家族に忌み嫌われたこの清市じいさんですが私は大好きでした。じいさんの趣味は四国三郎での鮎釣りで長い竹竿を肩に担いで出かけるともう夕方になるまで帰らずこの頃はまだ上流にダムが無かったため全て天然の尺鮎をどっさり獲ってきてました。釣りに出ないときは縁側で鈎括りと仕掛け作りで・・・この頃に道糸のプツン切れを即座に直す括り方を伝授されていて現在もこのやり方を重宝しています。農作物では夏場に広い扇状地での西瓜作りが得意でした。友達と連れ立ってこの西瓜畑に行くとじいさんが完熟の西瓜を出してくれます。膝の上で軽く落とすとパリッと音がして割れた西瓜は砂糖が掛かったような白い粉がかかっていて物凄い甘い西瓜はもう最高!こんな美味しい西瓜を知ったのはおじいさんのお陰です。ただ数年後吉野川が大洪水に見舞われた際に丹精込めたじいさんの西瓜は出荷を待たないまま全て流されました。これ以降西瓜畑は無くなりおばあさんの芋畑に変わっていました。ただ芋畑のお芋も畑が冠水すると全滅になります。おばあさんは一度くらいでは諦めない頑張り屋さんでしたのでこの後も芋畑は続いていたような記憶がありますが・・・ただあの洪水以降に砂糖が吹いたようなかの西瓜畑に出会う事は二度とありませんでした。
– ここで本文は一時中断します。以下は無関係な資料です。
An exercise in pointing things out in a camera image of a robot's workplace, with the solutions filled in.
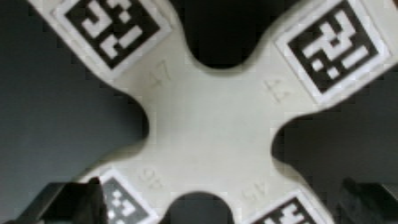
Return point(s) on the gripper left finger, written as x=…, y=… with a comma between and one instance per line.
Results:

酒好きのじいさんが深酒になったのは多分趣味の鮎釣りや西瓜作りをやめた頃からだったと思います。酒屋のカウンターでコップ酒を飲む時はいつもお供をさせられたものです。お供は余り好きでなかったのですが帰り際に新聞紙にくるまったままの虎巻(大餡巻)を買ってくれるのでまっ嫌ではなかったんです。ある真冬の夕方にお供した際にじいさんいつも以上に酩酊して帰り道で気持ち良く寝転がって漆黒の闇の中で動かなくなったのにはビックリでした。どんなに揺り動かしてもビクともせず急ぎ我が家まで走り込んで救いを求めたものです。これ以降じいさんのお供は無かったようです。
私の釣り好きはどうもじいさんの影響大でしょうね。付き合いでお酒はウィスキーを一晩にボトル一本空けていましたが体に異変を感じて20歳中半台で禁酒、たばこは50歳中半台で禁煙し現在に至っております。酒をさっとやめられたのも子供の頃にじいさんの酒癖を見せつけられていたからなんでしょうね。
いつの間にかあの頃のじいさんの歳になっている私ですが家族に迷惑がられないよう心掛けたいものでございます。今日はあの時の西瓜にはほど遠いのですが西瓜を頂きます。
あちらで姉御がなんでこの時季に西瓜なのって不思議そうな顔をしていますが・・・さっ次回釣行の準備します!